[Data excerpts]
★ ★ ★ ★ ★

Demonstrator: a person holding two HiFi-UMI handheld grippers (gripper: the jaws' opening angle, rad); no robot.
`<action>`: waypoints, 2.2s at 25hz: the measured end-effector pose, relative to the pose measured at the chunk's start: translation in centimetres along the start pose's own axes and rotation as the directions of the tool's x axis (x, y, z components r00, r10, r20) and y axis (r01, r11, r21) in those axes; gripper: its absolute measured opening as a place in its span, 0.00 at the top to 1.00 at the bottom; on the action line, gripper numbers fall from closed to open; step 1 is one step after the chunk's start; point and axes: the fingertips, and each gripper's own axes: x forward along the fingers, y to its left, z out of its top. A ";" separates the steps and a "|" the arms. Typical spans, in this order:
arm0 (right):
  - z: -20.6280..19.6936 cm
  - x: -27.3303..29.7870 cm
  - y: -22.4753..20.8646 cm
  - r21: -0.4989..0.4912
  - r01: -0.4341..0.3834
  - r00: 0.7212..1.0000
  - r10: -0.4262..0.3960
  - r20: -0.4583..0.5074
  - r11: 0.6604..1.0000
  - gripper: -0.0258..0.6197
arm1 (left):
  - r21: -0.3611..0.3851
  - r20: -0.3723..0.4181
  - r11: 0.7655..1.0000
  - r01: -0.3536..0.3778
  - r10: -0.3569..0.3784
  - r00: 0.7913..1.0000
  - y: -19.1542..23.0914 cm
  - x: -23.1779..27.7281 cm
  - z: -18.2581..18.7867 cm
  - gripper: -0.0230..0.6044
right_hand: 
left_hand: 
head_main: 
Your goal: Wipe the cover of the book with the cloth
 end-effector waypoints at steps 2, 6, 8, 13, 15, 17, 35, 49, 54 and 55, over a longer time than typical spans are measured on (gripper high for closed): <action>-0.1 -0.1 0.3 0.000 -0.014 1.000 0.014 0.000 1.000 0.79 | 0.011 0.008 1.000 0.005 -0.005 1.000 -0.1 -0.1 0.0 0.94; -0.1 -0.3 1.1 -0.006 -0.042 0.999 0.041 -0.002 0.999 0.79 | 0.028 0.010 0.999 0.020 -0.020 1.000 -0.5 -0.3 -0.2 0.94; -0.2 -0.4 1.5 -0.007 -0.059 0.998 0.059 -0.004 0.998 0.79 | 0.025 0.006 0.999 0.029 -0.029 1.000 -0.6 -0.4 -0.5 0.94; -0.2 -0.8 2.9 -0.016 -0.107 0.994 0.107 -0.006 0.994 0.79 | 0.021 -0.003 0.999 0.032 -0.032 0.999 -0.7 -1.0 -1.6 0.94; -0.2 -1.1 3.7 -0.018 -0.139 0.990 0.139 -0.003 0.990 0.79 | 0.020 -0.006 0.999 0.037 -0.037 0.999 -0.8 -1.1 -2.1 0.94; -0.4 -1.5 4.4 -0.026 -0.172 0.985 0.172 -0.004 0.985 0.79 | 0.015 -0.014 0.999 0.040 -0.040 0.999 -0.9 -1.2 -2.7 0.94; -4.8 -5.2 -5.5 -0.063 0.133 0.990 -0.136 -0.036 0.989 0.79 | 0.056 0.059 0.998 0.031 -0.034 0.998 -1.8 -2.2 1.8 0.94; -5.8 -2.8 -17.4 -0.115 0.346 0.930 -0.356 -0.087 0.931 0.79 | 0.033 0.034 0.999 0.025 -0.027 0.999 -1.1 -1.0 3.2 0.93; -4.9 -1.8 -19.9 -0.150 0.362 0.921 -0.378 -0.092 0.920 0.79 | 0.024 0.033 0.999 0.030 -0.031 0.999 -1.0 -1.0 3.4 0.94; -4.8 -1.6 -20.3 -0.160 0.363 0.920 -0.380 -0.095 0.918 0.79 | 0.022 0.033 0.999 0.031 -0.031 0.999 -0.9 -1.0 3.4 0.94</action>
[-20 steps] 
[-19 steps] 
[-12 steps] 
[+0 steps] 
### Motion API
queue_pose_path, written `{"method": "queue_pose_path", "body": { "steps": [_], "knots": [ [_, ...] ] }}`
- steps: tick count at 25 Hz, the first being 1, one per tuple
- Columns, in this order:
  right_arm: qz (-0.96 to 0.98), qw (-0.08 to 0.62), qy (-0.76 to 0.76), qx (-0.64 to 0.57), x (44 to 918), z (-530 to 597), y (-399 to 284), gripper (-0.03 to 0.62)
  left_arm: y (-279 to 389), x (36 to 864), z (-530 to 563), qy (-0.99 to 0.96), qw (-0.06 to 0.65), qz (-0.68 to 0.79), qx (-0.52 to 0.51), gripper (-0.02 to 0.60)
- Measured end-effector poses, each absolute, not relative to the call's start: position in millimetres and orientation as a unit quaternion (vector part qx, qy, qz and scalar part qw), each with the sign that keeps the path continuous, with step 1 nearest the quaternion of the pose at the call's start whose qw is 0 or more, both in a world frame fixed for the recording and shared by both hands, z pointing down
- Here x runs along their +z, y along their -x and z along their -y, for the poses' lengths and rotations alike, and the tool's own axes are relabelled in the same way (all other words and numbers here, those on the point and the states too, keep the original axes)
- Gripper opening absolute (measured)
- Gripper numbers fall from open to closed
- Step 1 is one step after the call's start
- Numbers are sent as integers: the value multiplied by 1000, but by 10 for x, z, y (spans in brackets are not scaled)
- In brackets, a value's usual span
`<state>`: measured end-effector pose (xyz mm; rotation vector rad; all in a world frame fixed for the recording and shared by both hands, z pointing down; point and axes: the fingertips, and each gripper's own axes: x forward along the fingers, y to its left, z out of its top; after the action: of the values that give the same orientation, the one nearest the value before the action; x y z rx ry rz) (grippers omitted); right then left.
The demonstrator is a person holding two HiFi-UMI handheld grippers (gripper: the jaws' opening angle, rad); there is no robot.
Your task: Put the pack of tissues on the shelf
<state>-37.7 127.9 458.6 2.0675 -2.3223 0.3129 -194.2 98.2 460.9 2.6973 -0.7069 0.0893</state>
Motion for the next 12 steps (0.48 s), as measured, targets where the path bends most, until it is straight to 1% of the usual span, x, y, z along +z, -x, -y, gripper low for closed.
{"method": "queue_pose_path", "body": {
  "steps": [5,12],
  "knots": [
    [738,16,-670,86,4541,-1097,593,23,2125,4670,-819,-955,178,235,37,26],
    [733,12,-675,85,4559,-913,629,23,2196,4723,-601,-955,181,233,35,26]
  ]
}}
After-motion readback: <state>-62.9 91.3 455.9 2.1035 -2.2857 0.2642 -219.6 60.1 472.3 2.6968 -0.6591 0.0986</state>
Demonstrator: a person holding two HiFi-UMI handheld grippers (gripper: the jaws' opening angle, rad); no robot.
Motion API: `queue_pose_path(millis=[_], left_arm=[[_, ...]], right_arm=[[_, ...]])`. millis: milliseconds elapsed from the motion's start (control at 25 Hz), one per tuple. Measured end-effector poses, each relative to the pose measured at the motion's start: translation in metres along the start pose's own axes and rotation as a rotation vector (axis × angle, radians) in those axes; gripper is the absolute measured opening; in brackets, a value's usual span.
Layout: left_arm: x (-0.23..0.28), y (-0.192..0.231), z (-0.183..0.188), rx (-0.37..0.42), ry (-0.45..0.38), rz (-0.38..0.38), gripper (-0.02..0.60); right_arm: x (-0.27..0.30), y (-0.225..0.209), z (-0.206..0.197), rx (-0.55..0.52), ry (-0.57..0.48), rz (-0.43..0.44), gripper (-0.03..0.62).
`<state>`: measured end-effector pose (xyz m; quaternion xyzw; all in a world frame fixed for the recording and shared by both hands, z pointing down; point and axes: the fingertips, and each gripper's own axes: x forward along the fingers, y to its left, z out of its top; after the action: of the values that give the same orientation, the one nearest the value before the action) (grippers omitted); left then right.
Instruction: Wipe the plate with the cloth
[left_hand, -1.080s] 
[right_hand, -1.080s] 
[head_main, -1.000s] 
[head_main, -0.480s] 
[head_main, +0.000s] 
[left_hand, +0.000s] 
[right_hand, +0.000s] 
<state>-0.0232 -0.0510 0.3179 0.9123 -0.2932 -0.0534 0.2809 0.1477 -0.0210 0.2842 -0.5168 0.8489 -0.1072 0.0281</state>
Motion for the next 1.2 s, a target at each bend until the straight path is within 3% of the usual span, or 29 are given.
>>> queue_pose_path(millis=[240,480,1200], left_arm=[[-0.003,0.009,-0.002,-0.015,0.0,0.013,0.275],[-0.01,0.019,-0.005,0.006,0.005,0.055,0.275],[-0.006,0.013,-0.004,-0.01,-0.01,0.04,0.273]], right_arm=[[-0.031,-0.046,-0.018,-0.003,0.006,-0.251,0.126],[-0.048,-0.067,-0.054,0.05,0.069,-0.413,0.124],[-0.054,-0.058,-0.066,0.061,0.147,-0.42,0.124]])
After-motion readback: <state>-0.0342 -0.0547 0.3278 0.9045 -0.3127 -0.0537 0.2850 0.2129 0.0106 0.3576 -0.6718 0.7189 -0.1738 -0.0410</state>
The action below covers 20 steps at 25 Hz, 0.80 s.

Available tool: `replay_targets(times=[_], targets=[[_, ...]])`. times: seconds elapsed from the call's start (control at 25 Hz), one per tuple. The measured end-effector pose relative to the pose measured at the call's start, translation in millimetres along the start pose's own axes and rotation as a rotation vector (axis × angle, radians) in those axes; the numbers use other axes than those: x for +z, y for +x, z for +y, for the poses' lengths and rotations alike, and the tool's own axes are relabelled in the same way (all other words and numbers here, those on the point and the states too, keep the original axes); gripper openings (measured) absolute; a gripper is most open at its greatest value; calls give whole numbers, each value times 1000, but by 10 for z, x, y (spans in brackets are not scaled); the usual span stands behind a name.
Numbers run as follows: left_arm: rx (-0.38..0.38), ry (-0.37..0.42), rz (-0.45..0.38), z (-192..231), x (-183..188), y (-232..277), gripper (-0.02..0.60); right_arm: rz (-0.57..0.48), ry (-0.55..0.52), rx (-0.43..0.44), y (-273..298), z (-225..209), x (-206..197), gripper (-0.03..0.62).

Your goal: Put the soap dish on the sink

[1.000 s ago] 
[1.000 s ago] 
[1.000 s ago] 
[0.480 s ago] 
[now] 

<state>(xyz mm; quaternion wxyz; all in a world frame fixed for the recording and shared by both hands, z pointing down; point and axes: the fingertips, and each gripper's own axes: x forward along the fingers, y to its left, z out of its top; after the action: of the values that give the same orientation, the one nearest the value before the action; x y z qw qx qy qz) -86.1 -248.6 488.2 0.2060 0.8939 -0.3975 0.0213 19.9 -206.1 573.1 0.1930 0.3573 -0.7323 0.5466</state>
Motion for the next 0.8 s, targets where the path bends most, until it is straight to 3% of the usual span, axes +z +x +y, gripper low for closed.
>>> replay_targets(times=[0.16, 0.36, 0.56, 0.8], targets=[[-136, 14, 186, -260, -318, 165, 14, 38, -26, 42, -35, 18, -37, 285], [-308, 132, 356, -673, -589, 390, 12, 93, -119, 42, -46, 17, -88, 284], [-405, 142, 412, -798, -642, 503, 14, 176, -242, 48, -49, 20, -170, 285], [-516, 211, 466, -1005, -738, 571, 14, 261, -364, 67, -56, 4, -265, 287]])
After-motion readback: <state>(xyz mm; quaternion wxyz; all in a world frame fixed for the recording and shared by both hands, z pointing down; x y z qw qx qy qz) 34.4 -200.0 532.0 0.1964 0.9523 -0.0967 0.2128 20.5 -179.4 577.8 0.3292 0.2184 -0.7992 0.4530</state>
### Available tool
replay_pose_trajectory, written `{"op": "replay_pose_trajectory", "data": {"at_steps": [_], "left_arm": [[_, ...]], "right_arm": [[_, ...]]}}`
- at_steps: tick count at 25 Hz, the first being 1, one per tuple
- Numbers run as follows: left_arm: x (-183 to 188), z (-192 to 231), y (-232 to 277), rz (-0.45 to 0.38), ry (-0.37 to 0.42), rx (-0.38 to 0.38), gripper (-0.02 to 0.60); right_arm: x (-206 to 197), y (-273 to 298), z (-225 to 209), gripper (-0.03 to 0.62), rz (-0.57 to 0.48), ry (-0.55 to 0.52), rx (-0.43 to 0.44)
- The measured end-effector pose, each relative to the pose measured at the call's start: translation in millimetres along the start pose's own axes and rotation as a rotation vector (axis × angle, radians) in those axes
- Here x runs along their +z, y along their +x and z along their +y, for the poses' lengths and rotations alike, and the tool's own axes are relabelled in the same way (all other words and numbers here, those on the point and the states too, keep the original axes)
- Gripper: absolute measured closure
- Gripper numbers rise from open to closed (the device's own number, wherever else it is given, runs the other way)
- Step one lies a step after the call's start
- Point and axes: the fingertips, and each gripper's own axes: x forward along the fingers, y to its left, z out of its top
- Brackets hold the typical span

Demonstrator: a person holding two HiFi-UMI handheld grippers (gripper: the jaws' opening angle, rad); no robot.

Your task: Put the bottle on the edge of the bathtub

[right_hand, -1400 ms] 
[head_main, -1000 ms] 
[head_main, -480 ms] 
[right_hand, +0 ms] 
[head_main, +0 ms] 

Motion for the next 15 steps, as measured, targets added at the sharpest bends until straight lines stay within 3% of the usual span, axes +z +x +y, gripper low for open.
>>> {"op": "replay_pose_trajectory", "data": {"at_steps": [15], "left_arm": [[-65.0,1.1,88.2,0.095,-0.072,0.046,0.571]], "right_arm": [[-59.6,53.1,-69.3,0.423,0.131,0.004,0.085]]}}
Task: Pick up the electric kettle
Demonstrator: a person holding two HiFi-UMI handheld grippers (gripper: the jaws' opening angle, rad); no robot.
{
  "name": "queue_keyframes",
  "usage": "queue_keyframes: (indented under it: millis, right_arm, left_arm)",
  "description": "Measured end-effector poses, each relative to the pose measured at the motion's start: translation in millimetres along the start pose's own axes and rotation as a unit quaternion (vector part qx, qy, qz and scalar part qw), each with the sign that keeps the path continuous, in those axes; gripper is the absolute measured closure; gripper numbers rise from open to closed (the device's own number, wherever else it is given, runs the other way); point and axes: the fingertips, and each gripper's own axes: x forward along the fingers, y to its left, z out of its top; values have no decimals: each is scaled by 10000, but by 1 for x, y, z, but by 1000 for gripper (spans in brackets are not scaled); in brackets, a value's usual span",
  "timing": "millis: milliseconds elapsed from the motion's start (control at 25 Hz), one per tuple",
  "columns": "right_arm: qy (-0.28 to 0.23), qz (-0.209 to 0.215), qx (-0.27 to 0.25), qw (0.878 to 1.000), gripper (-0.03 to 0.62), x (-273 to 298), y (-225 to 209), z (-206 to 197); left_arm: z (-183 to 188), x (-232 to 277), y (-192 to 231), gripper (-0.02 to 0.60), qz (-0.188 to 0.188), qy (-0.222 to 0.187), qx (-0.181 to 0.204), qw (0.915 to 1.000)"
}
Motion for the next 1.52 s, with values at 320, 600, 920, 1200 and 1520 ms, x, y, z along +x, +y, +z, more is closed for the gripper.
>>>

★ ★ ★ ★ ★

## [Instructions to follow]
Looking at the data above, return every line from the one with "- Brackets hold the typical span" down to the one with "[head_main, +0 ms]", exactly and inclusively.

## [Output for this exercise]
- Brackets hold the typical span

Demonstrator: a person holding two HiFi-UMI handheld grippers (gripper: the jaws' opening angle, rad); no robot.

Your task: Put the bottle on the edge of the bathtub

[right_hand, -1400 ms] 
[head_main, -1000 ms] 
[head_main, -480 ms] 
[right_hand, +0 ms] 
[head_main, +0 ms] 

What the exercise asked for has been given in full.